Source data
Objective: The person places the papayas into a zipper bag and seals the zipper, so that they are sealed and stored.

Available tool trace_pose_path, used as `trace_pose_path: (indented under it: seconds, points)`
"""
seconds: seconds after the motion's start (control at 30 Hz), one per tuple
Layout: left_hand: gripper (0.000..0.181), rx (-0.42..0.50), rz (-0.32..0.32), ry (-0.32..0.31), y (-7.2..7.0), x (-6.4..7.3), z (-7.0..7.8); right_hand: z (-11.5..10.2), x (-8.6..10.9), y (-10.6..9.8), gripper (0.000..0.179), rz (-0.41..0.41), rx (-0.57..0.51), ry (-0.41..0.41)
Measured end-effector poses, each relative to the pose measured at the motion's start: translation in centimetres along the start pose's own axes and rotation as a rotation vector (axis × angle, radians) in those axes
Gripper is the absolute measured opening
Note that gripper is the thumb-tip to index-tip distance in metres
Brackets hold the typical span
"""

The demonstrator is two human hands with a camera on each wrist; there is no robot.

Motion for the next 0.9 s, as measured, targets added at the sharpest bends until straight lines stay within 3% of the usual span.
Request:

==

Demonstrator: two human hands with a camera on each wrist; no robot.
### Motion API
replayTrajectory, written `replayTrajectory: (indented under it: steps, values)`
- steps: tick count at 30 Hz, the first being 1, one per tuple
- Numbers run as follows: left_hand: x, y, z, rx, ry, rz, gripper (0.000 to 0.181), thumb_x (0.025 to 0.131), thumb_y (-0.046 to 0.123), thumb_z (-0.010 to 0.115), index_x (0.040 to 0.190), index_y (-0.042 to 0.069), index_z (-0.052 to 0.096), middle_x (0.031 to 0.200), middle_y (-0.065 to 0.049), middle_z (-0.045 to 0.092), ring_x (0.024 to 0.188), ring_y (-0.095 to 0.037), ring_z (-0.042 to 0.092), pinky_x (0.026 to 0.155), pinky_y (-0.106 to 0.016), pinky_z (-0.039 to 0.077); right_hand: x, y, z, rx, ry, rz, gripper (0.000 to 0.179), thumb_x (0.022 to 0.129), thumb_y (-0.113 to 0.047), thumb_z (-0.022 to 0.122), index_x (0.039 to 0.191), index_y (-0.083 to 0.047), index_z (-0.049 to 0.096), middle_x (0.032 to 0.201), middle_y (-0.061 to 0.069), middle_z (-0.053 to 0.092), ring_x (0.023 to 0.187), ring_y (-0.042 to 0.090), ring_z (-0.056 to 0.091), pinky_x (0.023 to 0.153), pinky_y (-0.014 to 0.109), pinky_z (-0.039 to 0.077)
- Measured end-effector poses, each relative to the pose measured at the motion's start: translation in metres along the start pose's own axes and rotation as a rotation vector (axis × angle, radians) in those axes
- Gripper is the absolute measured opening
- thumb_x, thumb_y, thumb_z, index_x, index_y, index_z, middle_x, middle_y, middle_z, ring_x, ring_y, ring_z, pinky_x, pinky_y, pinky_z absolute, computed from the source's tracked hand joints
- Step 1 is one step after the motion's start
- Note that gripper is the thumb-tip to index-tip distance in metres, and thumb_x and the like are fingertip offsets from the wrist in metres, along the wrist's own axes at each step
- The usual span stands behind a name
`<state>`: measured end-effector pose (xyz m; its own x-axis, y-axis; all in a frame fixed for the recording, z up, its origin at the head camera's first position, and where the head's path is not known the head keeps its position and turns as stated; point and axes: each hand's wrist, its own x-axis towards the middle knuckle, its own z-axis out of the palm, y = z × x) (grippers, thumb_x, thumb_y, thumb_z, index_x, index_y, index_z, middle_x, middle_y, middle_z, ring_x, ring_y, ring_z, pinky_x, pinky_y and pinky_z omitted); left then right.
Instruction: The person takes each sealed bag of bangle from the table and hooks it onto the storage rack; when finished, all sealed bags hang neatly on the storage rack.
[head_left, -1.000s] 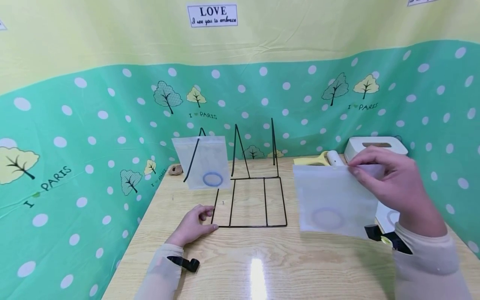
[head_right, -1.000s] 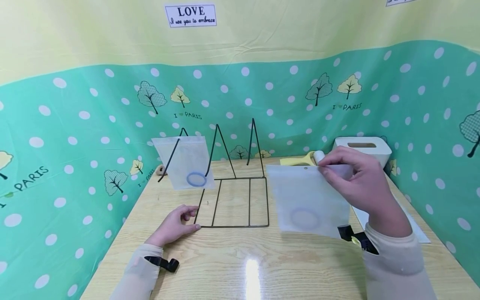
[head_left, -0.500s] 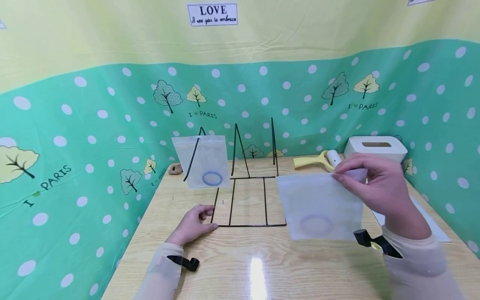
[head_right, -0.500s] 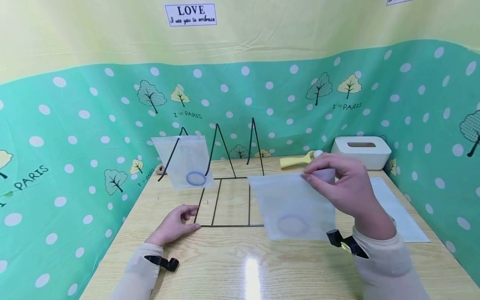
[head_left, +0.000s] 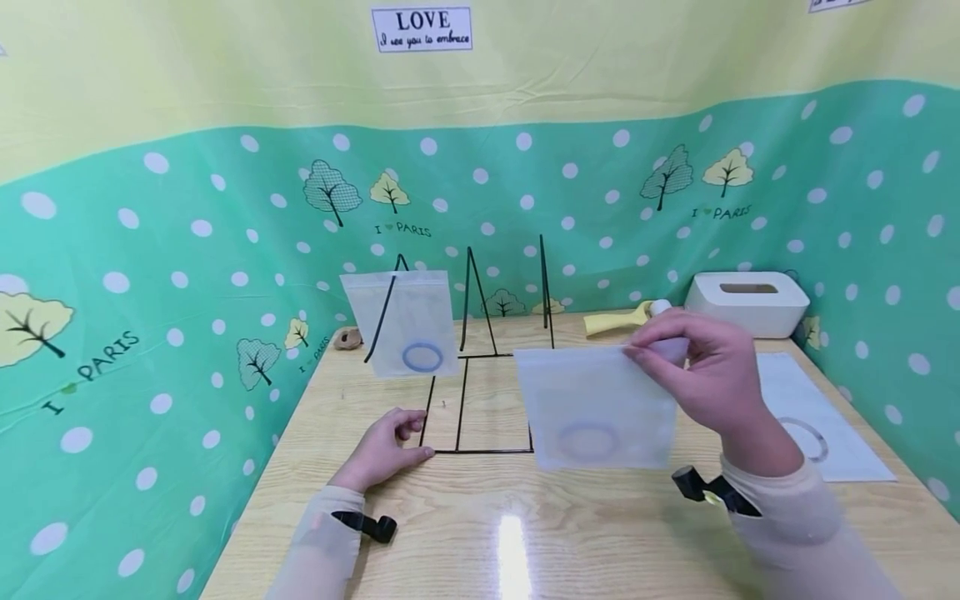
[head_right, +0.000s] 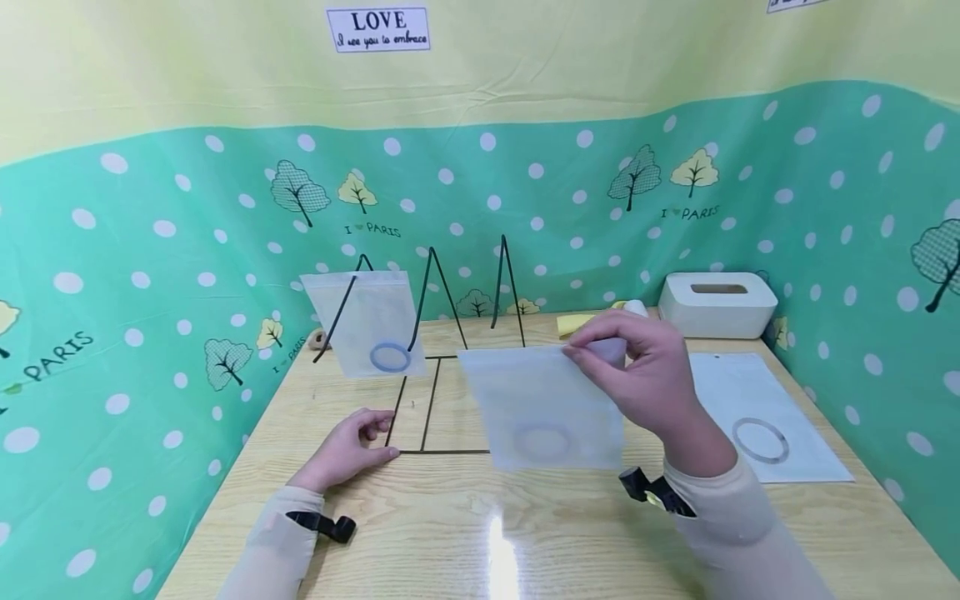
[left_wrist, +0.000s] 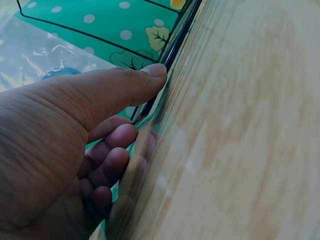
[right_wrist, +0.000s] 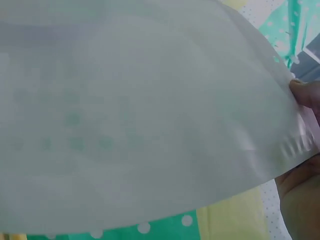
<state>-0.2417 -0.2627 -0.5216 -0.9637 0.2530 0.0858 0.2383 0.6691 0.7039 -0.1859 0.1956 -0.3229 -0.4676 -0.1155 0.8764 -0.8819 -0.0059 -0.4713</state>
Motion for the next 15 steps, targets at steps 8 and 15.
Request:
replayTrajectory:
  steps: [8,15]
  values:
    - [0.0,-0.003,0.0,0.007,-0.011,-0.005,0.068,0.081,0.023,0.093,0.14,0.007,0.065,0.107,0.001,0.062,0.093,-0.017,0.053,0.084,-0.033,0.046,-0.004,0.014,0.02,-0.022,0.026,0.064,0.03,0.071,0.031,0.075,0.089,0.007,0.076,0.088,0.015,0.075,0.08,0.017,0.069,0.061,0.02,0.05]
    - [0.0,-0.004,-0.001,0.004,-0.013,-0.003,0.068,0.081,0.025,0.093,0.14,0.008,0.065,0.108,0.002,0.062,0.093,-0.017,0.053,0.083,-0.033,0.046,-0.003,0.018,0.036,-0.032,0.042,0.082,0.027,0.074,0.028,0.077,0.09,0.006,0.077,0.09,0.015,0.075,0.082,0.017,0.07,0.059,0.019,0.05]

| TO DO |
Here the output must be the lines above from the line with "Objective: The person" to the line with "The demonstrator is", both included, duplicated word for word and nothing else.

| EXERCISE SOLUTION |
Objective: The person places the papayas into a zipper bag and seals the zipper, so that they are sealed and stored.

Available tool trace_pose_path, used as `trace_pose_path: (indented under it: seconds, points)`
"""
seconds: seconds after the motion's start (control at 30 Hz), one per tuple
Layout: left_hand: gripper (0.000..0.181), rx (-0.42..0.50), rz (-0.32..0.32), ry (-0.32..0.31), y (-7.2..7.0), x (-6.4..7.3), z (-7.0..7.8); right_hand: z (-11.5..10.2), x (-8.6..10.9), y (-10.6..9.8), gripper (0.000..0.179), rz (-0.41..0.41), rx (-0.57..0.51), ry (-0.41..0.41)
Measured end-effector poses, each relative to the pose measured at the motion's start: translation in centimetres along the start pose's own axes and rotation as a rotation vector (axis × angle, radians) in those axes
Gripper is the absolute measured opening
Note that gripper is the thumb-tip to index-tip distance in metres
Brackets hold the typical span
"""

The demonstrator is two human hands with a camera on each wrist; there is no robot.

This concludes the answer.